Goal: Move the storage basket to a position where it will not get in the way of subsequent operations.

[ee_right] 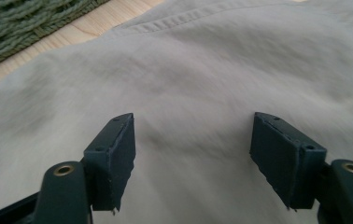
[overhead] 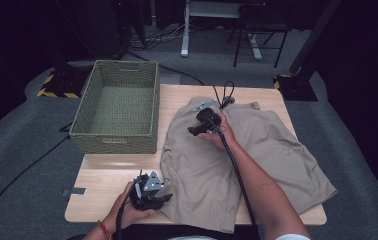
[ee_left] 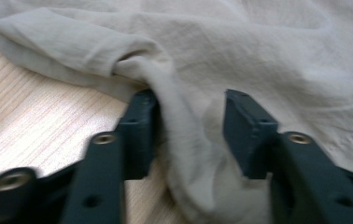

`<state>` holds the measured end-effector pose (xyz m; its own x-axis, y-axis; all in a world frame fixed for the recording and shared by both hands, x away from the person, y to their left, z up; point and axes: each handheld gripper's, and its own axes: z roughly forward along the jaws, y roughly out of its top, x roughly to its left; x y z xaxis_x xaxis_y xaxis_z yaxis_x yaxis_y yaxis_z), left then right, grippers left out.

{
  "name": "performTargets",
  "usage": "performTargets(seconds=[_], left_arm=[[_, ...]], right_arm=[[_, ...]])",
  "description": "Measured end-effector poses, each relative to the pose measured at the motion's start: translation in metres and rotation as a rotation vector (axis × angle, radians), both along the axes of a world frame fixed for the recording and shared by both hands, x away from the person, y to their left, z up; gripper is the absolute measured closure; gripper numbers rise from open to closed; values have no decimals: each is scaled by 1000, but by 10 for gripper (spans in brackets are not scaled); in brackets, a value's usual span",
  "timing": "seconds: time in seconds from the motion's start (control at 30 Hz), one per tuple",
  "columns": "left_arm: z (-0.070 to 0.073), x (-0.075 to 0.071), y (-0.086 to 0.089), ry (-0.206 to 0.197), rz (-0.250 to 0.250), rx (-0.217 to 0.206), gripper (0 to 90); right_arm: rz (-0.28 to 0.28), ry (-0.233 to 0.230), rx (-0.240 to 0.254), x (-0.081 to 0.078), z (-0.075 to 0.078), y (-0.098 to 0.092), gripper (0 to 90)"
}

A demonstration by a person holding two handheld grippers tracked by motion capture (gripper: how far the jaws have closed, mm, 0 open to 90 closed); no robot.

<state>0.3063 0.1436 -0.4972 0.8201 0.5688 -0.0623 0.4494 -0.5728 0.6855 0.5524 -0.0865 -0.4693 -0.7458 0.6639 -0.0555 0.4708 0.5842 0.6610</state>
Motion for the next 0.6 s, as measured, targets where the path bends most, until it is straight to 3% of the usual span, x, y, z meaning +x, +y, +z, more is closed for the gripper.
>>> performTargets(seconds=[0.07,0.17,0.4,0.6], left_arm=[[-1,1,2,7,-1,-15,682],[-1,0,3,12,-5,-19,744],[0,-3,-1,-15,-31,12,758],[0,-3,-4,-17,-54,13,762]], right_arm=[[7,7,-13,4,-4,8,315],[3,9,4,8,-6,18,316],[4,9,45,13,-6,46,300],[-8,28,87,16,-9,61,273]])
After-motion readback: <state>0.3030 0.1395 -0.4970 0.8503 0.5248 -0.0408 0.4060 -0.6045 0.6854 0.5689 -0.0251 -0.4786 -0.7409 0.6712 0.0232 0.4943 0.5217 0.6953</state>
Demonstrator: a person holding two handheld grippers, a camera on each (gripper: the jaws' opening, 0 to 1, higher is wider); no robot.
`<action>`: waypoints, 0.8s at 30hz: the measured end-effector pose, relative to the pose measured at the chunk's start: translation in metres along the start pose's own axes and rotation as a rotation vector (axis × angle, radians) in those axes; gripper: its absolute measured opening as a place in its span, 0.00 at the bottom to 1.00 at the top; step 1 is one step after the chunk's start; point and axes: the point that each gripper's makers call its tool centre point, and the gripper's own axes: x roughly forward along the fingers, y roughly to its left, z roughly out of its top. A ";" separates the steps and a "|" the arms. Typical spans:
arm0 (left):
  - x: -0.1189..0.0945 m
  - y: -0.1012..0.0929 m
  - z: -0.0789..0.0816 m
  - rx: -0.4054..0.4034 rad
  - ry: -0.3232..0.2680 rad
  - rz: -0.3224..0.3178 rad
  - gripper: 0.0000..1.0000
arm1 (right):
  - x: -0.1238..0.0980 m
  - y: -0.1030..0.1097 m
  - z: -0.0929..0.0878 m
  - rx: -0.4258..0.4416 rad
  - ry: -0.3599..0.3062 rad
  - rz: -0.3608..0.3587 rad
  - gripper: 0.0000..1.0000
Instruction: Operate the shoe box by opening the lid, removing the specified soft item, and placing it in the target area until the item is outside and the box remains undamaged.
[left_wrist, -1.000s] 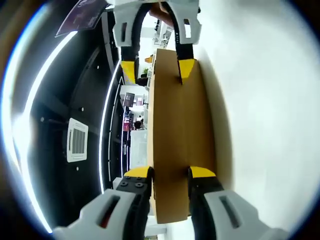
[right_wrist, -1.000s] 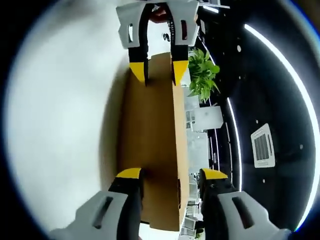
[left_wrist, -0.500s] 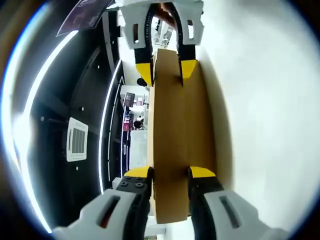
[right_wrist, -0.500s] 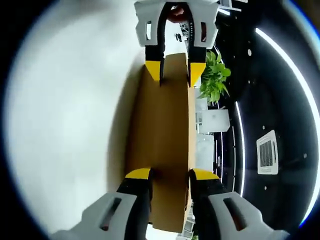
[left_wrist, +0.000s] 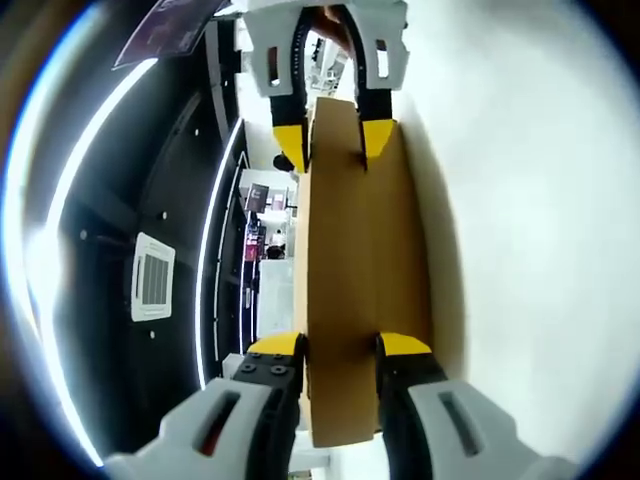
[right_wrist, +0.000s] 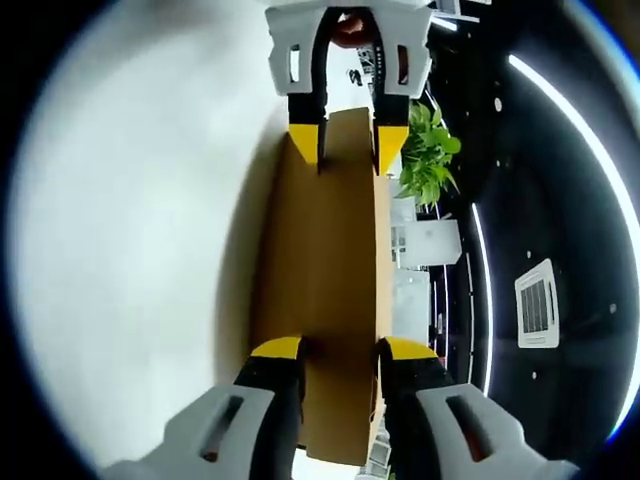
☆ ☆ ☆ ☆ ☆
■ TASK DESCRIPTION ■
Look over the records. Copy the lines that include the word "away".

■ PROBLEM SOLUTION ■
`<state>` holds the measured end-effector pose (xyz m; its own x-axis, y-axis; all in a world frame fixed for the recording and shared by both hands, x away from the person, y to their left, z up; point and axes: each handheld gripper's, and its own axes: z roughly forward along the jaws, y roughly out of its top, x roughly to its left; x y z xaxis_x xaxis_y xaxis_z yaxis_x yaxis_y yaxis_z), left then right, grippers left out.
  "description": "Measured end-effector poses, each relative to the pose measured at the motion's start: translation in metres and rotation as a rotation vector (axis × angle, radians), both along the axes of a world frame fixed for the recording and shared by both hands, x away from the person, y to their left, z up; gripper is the absolute measured closure; gripper numbers rise from open to closed; values have no decimals: each is scaled by 1000, but by 10 for gripper (spans in brackets are not scaled); in brackets, a value's usual span",

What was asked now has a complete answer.